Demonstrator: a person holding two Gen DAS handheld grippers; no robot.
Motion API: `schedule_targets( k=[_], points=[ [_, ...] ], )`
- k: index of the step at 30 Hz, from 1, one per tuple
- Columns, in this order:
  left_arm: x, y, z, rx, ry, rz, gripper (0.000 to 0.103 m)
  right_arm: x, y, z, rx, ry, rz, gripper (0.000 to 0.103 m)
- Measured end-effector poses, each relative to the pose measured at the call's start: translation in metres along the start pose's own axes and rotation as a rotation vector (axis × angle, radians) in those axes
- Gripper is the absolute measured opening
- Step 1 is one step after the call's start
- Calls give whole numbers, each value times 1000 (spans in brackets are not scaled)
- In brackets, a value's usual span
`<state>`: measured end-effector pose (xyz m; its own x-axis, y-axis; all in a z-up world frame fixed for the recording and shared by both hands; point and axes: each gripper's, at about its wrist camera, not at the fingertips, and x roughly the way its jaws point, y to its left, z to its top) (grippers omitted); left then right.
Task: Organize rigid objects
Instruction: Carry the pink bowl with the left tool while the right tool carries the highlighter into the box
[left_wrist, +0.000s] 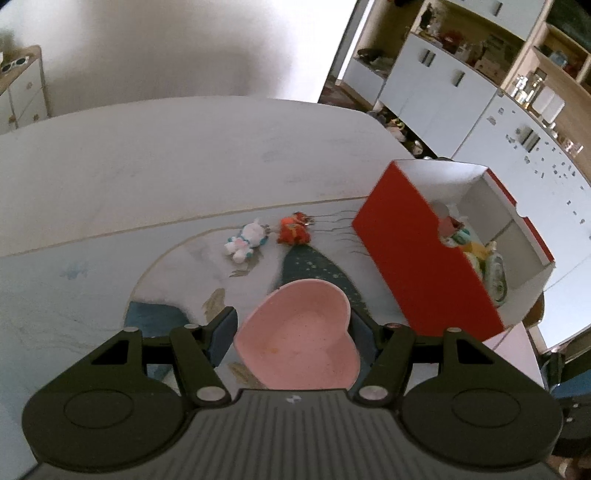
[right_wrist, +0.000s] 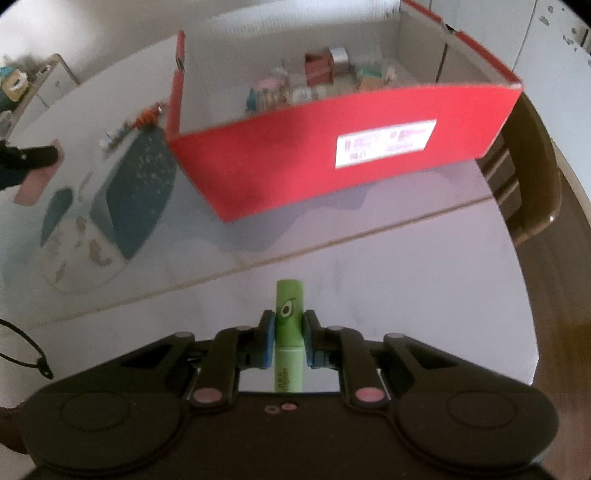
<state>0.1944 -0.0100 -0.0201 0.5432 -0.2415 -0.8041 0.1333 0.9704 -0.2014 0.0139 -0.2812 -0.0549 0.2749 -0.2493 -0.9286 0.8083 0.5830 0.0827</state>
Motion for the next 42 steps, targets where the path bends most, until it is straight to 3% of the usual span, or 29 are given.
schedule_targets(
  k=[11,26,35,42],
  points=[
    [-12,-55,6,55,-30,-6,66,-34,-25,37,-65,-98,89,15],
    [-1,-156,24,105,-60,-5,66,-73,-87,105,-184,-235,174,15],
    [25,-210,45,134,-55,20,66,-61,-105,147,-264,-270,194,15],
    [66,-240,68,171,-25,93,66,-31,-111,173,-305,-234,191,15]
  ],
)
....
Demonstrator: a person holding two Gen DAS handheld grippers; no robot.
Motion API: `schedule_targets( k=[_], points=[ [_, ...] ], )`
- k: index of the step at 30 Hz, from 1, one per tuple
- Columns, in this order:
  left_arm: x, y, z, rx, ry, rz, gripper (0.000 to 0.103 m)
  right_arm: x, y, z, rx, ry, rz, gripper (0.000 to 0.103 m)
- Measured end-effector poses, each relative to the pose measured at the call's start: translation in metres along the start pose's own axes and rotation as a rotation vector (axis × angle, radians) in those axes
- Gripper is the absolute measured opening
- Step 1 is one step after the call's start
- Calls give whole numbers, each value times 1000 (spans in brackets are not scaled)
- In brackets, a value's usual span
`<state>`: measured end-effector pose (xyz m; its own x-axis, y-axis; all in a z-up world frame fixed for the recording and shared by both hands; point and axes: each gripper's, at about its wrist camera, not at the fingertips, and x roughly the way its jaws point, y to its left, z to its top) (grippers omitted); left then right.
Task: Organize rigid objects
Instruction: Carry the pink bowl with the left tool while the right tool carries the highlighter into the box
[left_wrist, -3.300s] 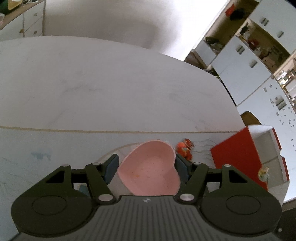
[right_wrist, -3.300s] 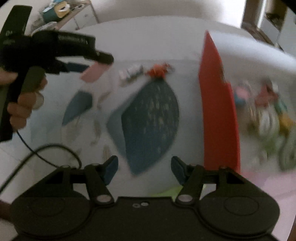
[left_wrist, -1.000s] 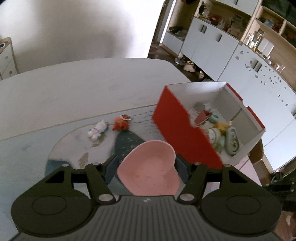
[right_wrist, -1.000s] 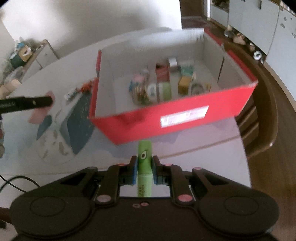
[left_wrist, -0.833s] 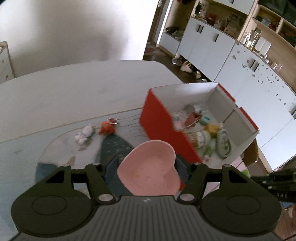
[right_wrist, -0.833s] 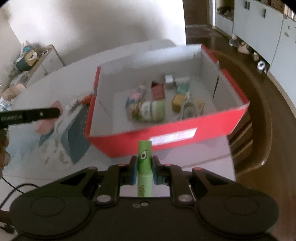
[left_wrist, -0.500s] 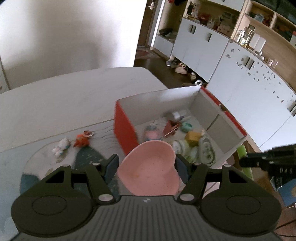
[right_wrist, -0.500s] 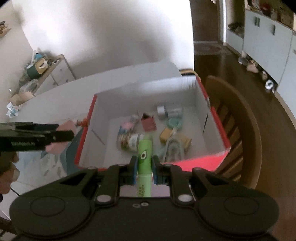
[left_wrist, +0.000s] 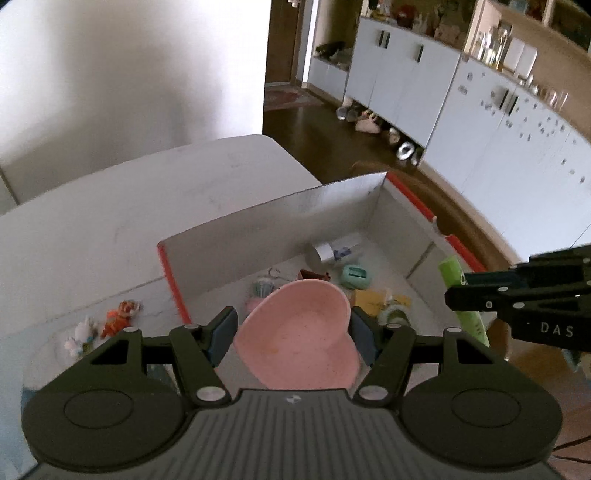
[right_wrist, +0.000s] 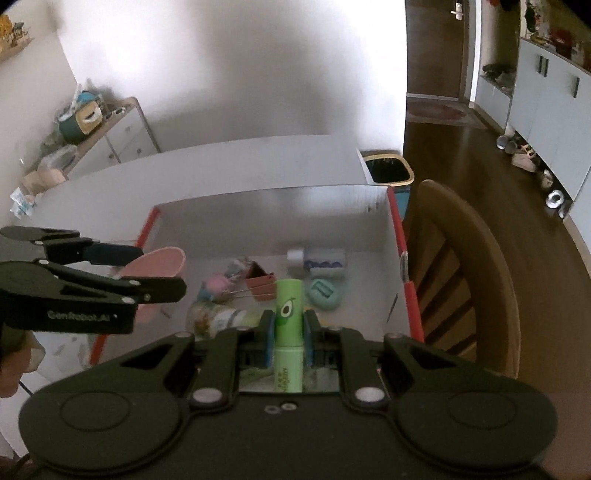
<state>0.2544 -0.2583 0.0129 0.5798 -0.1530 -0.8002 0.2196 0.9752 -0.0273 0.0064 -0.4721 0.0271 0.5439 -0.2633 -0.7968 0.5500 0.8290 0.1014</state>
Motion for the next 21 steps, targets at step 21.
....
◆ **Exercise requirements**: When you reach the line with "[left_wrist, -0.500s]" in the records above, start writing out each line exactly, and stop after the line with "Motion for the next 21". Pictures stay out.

◆ **Solved problem**:
[left_wrist, -0.500s] 
[right_wrist, -0.500s] 
[left_wrist, +0.000s] 
[right_wrist, +0.000s] 
<state>0.2544 -0.2583 0.0129 0.5798 -0.1530 -0.8002 0.2196 0.9752 -0.0273 0.0064 -0.4721 0.0271 0.5439 -0.2633 -0.7968 0.5500 0.8290 0.1014</state>
Motion for the next 21 steps, targets at step 21.

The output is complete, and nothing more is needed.